How do I get a RISUG vasectomy? In India, where RISUG was invented, it's on a fast track to wide availablility. There's no reason you can't go to India and get one just like you can go to any other country and have a medical procedure.
Because RISUG was invented out of the mainstream worldwide pharma/medical device development system, there are obstacles to RISUG's availability in the rest of the world due to a combination of skepticism and, frankly, the inability of the big, important world to deal with something that came out of, to their way of looking at it, nowhere. Wired Magazine explains:
As a contraceptive, RISUG faces a far more difficult road to approval and commercial acceptance than, say, a new antidepressant medication. While an antidepressant would be considered a success if it worked in 75 percent of patients, a contraceptive like RISUG will be compared to a conventional vasectomy, which works more than 99 percent of the time. Furthermore, it has to be free from the serious side effects that were common with early experimental hormone-based male contraceptives. And it cannot cause birth defects down the line—ever. “Nobody wants another thalidomide,” says Ron Weiss, the Canadian vasectomy doctor.Fortunately, that's not the end of the story. A woman activist in the US, fed up with the lack of options for birth control from the male side, has taken up RISUG's cause and in 2010 the Gates Foundation awarded Guha $100,000 - and some much needed recognition - to bring cheap, nontoxic, one-time, 100% effective male birth control to a very needy world.
In human tests, RISUG performed extremely well. In the first clinical trial of 17 men, published in 1993, all the subjects who received above a certain dosage became azoospermic—that is, they produced no viable sperm. By 2000, it was in Phase III clinical trials in India, the final stage before approval. The compound was injected into 139 men, and the early results looked promising. In May 2002, it was announced that RISUG was on track for approval in India and would be rolled out on a limited basis within six months.
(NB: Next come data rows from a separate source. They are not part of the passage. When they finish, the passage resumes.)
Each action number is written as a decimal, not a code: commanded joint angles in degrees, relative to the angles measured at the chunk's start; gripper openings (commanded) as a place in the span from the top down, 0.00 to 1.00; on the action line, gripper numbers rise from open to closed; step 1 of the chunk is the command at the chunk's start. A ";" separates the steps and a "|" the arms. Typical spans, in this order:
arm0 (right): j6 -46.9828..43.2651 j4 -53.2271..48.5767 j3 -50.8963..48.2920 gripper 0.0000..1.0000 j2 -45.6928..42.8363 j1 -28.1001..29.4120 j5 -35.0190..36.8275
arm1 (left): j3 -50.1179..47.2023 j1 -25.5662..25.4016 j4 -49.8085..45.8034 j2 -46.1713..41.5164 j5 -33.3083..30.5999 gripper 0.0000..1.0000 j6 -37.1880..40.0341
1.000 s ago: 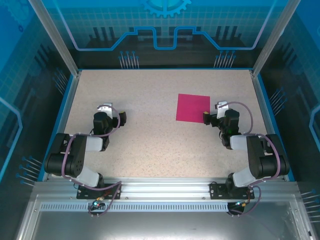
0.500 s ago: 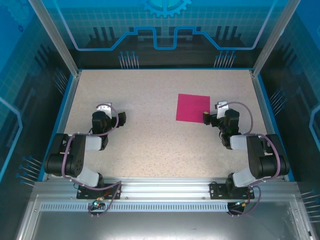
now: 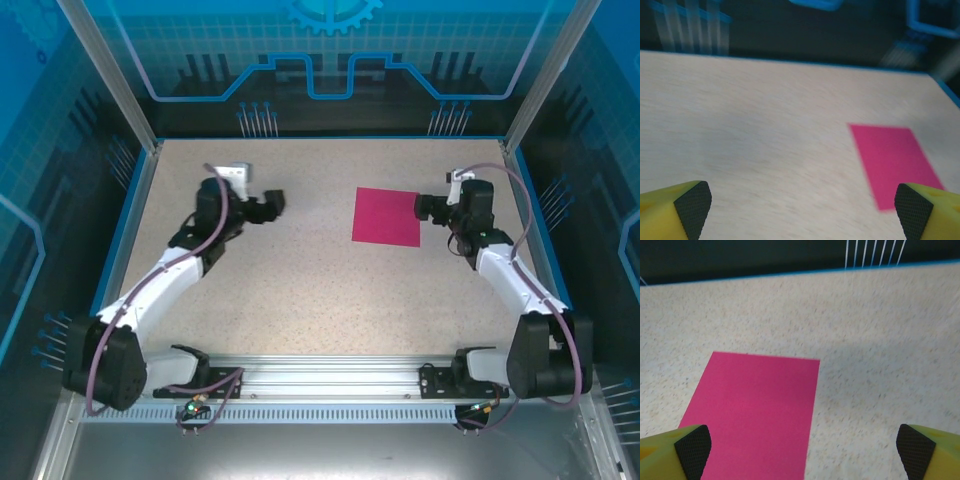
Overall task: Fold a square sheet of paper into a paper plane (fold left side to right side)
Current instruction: Pick up the square sheet of paper from the center of the table.
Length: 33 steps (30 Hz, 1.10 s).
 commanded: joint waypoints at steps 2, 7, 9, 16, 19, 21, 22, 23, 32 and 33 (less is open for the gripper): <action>5.41 -19.10 8.46 0.01 9.54 -0.21 -5.27 | 7.61 -9.89 -8.05 11.75 6.96 0.01 -9.25; 7.44 -27.91 21.78 0.01 24.70 -0.02 -6.88 | 21.42 -16.81 -8.22 28.61 12.00 0.02 -13.07; 8.36 -29.38 26.08 0.01 29.90 0.01 -7.45 | 25.29 -17.86 -8.40 33.36 12.52 0.01 -14.08; 9.70 -32.16 36.98 0.03 41.49 2.81 -5.56 | 35.62 -18.21 -8.80 45.86 19.88 0.02 -18.47; 8.89 -34.78 41.83 0.03 45.38 3.85 -3.93 | 38.42 -18.51 -8.88 48.78 21.71 0.01 -19.22; 8.96 -35.70 43.65 0.03 46.90 4.34 -2.15 | 40.23 -18.57 -9.67 50.61 22.48 0.02 -19.44; 9.20 -35.96 44.13 0.02 47.39 4.47 -1.53 | 41.06 -18.77 -10.43 51.53 22.38 0.02 -19.36; 9.53 -36.19 44.60 0.02 47.89 4.55 -1.26 | 41.67 -18.89 -11.06 52.41 22.27 0.01 -19.35; 9.15 -38.93 46.10 0.01 50.44 5.70 -2.01 | 43.00 -19.21 -13.15 56.62 19.97 0.02 -21.20; 9.23 -38.92 45.73 0.01 50.44 5.78 -2.41 | 42.95 -19.20 -13.31 56.89 19.97 0.02 -21.28</action>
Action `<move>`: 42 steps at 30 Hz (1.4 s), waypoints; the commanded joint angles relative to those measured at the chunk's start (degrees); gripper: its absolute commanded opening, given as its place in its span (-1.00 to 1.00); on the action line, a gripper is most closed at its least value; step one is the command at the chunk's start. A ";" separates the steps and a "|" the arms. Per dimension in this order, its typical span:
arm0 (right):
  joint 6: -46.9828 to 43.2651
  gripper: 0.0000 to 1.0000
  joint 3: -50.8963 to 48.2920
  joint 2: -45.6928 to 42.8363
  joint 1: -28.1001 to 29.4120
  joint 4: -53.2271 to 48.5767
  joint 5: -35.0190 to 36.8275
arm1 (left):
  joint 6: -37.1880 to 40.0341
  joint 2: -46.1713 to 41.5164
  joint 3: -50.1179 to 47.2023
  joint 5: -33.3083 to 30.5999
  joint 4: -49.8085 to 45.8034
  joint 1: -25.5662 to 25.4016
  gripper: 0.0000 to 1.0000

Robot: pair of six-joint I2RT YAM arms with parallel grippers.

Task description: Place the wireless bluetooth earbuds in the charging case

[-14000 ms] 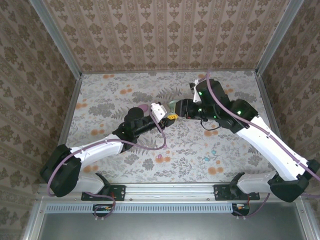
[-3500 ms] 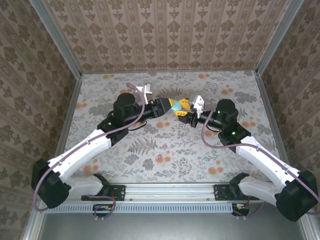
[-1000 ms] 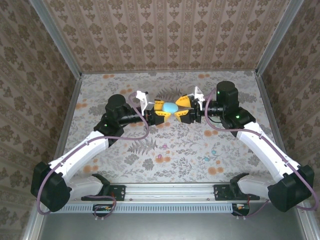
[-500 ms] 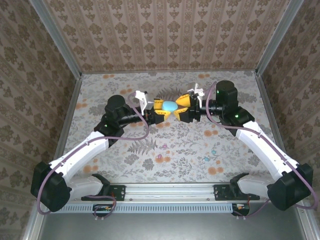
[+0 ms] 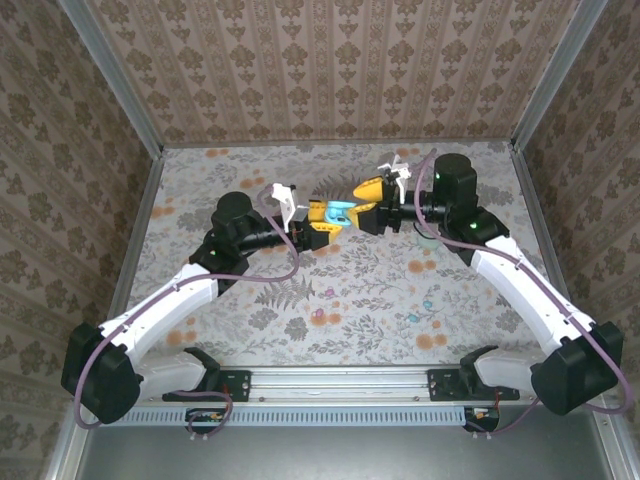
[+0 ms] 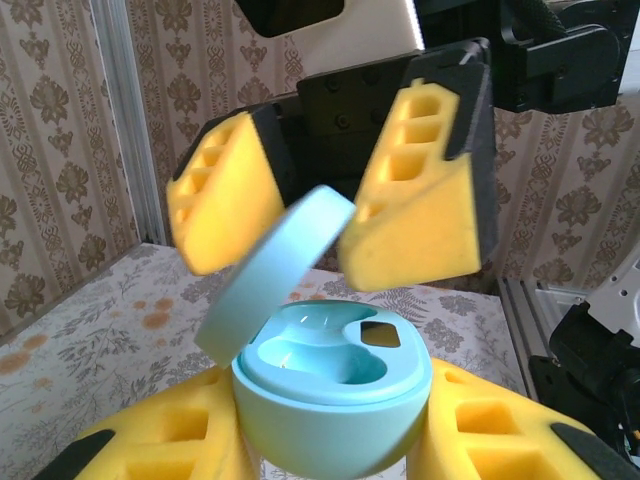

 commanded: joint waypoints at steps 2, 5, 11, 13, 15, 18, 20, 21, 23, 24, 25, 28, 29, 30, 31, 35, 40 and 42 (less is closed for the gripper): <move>3.63 0.33 4.81 1.57 -0.32 -3.76 4.39 | -0.25 -0.47 -0.91 -0.02 3.16 -0.47 -0.44; 7.12 0.34 7.06 1.81 -0.39 -6.06 5.33 | -1.06 -0.47 -1.85 -2.08 4.72 -0.47 -0.43; 15.14 0.34 8.67 -1.66 -1.19 -11.32 8.66 | -2.48 -0.64 -4.39 -9.13 8.02 -0.47 -0.43; 17.79 0.34 7.58 -4.12 -2.45 -13.64 11.65 | -2.75 -0.90 -5.41 -10.90 9.12 -0.47 -0.43; 19.76 0.32 6.17 -6.31 -4.51 -17.45 15.28 | -3.25 -1.15 -6.19 -12.11 10.22 -0.52 -0.43; 23.38 0.27 2.32 -9.49 -9.91 -24.94 22.18 | -4.14 -1.67 -7.26 -12.97 11.87 -0.48 -0.43; 26.66 0.18 -1.31 -10.71 -13.80 -31.40 28.15 | -4.81 -2.08 -7.84 -13.28 12.79 -0.56 -0.43; 28.50 0.14 -3.41 -11.01 -16.10 -34.73 29.95 | -5.21 -2.27 -7.99 -13.29 13.22 -0.62 -0.43; 30.45 0.06 -7.67 -10.74 -19.27 -40.56 32.34 | -5.60 -2.86 -8.26 -13.29 13.34 -0.93 -0.43; 30.80 0.04 -9.65 -10.46 -20.23 -42.94 32.57 | -5.52 -3.22 -8.38 -13.42 13.26 -1.07 -0.43; 31.23 0.02 -11.92 -10.36 -20.64 -44.38 32.41 | -5.55 -3.68 -8.59 -13.63 12.96 -1.32 -0.43; 33.32 0.01 -18.87 -11.07 -20.69 -44.44 33.05 | -5.30 -4.75 -8.94 -13.99 12.34 -1.69 -0.43; 34.67 0.01 -20.65 -11.45 -20.64 -44.04 33.74 | -5.19 -4.90 -8.88 -13.95 12.05 -1.68 -0.43; 35.96 0.01 -22.46 -11.84 -20.64 -43.69 34.46 | -5.09 -5.03 -8.73 -13.91 11.64 -1.87 -0.43; 36.98 0.03 -24.13 -12.10 -20.64 -43.03 34.93 | -4.91 -5.19 -8.71 -13.77 11.27 -1.88 -0.43; 39.41 0.06 -28.84 -12.09 -20.56 -39.74 34.29 | -4.79 -5.48 -8.41 -13.76 10.78 -2.20 -0.42; 38.16 0.06 -30.19 -7.98 -20.30 -37.03 32.40 | -4.51 -5.39 -8.13 -13.92 10.45 -2.41 -0.42; 38.05 0.05 -30.32 -5.94 -19.94 -35.97 31.13 | -4.54 -5.37 -7.94 -13.95 10.44 -2.58 -0.42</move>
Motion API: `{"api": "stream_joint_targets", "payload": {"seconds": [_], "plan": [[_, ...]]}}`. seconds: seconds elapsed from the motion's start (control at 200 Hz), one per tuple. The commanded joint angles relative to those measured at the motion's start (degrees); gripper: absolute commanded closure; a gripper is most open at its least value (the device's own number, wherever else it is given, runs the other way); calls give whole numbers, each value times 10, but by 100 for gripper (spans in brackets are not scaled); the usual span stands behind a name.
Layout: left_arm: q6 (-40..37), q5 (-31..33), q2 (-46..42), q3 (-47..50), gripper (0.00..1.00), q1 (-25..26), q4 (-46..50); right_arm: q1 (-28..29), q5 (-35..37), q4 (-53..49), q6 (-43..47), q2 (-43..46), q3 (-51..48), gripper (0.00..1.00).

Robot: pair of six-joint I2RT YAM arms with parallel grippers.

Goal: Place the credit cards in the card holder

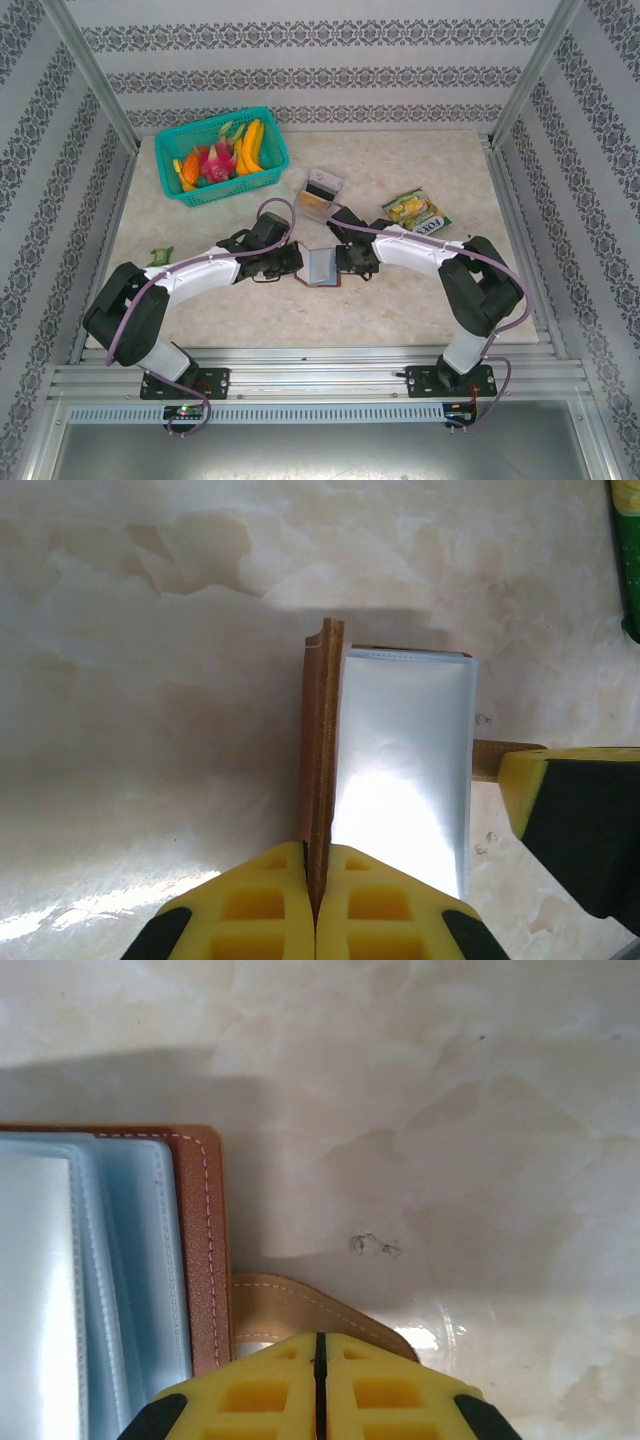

At around the same time, a World Health Organization team came to visit Guha’s lab in Delhi and examine his data. This itself was a triumph: It meant RISUG was finally on the international radar. Weiss, a long-time advocate of the process, was with the group and performed the operation. But the five-person team came away skeptical.
In its report, the WHO team agreed that the concept of RISUG was intriguing. But they found fault with the homegrown production methods: Guha and his staff made the concoction themselves in his lab, and the WHO delegation found his facilities wanting by modern pharmaceutical manufacturing standards. Furthermore, they found that Guha’s studies did not meet “international regulatory requirements” for new drug approval—certain data was missing. The final recommendation: WHO should pass on RISUG."